* _DIRECTIONS FOR THIS TASK_: Work through the entries below line by line and give the number of lines with the string "camera", nothing else.

* _DATA FOR THIS TASK_:

┏━━

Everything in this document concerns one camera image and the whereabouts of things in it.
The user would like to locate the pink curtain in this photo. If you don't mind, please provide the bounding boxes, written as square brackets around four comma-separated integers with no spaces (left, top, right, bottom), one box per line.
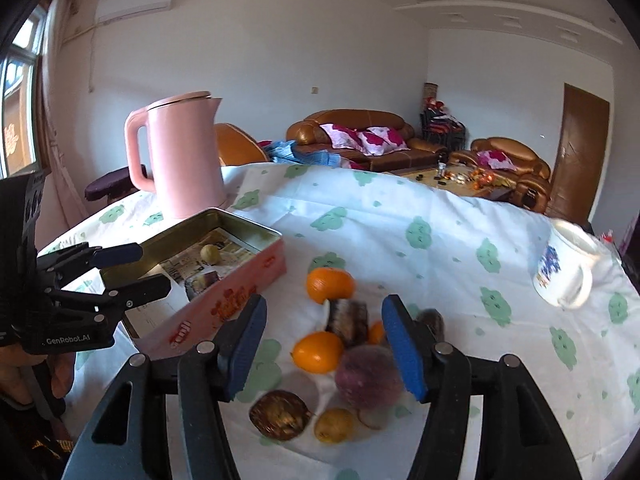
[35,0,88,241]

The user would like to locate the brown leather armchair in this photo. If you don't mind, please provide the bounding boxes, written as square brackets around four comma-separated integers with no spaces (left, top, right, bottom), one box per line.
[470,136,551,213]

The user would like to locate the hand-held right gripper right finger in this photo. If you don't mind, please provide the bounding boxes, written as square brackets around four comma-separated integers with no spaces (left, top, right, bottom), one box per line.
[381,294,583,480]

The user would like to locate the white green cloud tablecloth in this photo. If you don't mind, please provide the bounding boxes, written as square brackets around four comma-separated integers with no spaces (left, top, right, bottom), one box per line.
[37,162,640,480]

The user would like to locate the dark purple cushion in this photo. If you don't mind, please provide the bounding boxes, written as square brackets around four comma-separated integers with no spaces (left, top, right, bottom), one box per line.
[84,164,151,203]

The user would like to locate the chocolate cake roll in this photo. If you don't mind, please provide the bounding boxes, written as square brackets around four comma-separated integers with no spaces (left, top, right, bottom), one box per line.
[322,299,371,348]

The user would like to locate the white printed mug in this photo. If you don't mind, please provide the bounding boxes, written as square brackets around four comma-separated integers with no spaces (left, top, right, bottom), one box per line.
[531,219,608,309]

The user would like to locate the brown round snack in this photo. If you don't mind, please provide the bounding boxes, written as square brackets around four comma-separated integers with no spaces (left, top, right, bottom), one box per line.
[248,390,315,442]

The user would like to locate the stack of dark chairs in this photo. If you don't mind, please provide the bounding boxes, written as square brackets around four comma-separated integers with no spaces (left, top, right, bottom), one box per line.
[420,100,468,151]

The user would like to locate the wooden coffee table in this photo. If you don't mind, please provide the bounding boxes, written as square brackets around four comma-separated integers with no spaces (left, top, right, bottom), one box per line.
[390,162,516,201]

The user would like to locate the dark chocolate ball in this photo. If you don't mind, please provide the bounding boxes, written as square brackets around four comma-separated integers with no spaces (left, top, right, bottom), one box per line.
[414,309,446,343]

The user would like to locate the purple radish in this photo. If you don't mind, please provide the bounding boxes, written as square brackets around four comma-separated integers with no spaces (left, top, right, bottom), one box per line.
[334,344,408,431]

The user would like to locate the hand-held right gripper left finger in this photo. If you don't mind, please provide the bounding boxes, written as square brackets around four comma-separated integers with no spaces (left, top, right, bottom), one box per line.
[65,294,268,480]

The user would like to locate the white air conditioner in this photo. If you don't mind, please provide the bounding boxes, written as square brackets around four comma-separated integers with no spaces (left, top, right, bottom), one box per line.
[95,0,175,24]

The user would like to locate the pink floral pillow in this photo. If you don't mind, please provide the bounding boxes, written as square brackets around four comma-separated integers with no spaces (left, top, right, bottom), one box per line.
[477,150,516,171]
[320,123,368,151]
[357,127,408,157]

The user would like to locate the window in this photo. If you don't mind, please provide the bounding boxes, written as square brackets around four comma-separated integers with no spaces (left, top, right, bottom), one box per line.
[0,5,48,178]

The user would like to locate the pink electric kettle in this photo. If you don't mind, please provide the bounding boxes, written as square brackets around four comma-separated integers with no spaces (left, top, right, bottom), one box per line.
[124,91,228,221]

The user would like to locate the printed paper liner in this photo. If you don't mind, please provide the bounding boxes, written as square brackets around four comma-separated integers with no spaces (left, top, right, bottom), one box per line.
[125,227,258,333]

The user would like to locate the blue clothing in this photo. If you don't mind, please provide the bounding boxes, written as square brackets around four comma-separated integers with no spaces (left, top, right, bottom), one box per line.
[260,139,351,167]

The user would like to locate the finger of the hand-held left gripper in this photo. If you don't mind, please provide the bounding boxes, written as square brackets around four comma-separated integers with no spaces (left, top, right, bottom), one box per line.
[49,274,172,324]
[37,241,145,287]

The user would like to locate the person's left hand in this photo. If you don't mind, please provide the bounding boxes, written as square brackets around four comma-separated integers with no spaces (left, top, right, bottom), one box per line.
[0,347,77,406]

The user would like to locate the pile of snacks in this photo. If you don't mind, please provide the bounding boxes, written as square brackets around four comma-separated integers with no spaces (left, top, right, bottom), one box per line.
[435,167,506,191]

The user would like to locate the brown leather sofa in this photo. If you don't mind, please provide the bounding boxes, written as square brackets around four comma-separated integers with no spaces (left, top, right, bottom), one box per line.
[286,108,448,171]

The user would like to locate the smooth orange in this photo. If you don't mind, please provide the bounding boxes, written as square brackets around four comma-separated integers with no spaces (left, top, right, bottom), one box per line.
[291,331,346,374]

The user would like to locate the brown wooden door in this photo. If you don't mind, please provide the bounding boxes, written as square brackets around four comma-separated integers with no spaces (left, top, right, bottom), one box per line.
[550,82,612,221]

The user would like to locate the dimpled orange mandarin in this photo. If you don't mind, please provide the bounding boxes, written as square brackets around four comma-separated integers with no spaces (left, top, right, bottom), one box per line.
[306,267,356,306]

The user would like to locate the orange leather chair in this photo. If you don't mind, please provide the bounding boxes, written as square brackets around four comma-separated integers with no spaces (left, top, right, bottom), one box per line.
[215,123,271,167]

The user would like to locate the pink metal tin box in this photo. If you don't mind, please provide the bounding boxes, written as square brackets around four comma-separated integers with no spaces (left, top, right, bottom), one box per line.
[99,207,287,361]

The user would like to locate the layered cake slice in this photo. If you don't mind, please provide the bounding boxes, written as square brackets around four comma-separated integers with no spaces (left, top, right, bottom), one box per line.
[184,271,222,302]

┗━━
┏━━

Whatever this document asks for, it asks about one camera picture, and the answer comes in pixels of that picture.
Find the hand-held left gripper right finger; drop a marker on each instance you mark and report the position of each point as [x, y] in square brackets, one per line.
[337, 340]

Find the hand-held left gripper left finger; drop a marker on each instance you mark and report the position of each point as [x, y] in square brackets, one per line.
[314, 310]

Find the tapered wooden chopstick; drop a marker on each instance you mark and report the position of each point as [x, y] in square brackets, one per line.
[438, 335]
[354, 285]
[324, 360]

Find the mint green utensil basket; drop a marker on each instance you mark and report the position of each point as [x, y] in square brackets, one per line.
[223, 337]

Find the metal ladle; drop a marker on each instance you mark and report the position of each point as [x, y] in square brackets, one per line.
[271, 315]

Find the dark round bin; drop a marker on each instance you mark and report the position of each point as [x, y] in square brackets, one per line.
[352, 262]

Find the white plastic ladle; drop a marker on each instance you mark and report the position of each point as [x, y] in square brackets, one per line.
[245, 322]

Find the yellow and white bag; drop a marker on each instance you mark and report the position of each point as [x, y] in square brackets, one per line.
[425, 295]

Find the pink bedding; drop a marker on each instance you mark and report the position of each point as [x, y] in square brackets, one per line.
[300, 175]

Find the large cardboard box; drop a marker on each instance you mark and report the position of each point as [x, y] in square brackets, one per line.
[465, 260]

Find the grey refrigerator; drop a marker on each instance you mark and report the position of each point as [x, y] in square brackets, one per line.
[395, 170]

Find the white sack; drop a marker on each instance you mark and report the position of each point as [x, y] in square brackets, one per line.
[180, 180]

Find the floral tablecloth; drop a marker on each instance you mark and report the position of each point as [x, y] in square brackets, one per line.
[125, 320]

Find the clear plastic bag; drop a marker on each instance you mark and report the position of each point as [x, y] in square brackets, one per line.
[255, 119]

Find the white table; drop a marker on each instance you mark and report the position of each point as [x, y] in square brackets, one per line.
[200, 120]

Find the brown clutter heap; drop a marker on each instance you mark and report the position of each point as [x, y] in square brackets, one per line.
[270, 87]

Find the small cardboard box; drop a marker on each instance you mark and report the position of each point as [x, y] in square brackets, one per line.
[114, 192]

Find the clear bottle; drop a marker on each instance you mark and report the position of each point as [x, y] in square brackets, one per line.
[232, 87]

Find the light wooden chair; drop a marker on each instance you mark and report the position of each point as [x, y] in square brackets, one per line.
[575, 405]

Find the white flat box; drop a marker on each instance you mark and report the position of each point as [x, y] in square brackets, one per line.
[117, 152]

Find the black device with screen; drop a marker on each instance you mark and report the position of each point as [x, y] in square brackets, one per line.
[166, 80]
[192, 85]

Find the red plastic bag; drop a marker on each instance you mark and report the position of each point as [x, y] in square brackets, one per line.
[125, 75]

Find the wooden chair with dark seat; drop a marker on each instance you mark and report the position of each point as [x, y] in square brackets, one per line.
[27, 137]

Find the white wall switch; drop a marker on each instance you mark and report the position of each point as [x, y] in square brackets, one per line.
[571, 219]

┗━━
┏━━

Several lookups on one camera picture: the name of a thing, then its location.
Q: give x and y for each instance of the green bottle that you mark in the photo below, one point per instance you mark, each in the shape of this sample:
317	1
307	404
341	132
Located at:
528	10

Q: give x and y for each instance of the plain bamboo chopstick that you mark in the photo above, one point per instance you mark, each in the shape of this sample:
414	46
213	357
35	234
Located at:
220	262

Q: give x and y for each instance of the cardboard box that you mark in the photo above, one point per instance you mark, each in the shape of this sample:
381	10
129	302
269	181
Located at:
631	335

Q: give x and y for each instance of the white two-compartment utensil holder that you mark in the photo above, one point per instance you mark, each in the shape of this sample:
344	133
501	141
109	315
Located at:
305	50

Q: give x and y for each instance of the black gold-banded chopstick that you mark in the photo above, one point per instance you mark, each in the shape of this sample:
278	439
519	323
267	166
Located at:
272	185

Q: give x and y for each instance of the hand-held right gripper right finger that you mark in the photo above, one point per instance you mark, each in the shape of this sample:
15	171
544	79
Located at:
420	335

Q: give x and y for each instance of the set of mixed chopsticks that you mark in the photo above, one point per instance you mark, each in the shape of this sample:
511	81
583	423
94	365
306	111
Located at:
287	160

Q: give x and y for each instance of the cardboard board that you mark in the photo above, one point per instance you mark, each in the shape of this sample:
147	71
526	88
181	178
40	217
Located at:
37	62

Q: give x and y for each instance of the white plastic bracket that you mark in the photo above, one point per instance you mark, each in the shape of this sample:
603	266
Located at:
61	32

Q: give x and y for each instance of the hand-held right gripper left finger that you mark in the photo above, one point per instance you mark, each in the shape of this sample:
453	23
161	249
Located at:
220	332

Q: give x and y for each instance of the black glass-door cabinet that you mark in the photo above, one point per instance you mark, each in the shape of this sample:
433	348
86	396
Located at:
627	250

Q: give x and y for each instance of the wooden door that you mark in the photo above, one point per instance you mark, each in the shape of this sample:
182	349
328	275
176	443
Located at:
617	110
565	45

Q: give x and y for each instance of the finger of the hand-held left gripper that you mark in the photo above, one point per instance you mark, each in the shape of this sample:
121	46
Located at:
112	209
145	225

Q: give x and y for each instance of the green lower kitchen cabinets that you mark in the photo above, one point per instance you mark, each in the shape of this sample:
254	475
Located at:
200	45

┗━━

* _SOLUTION BELOW_: 3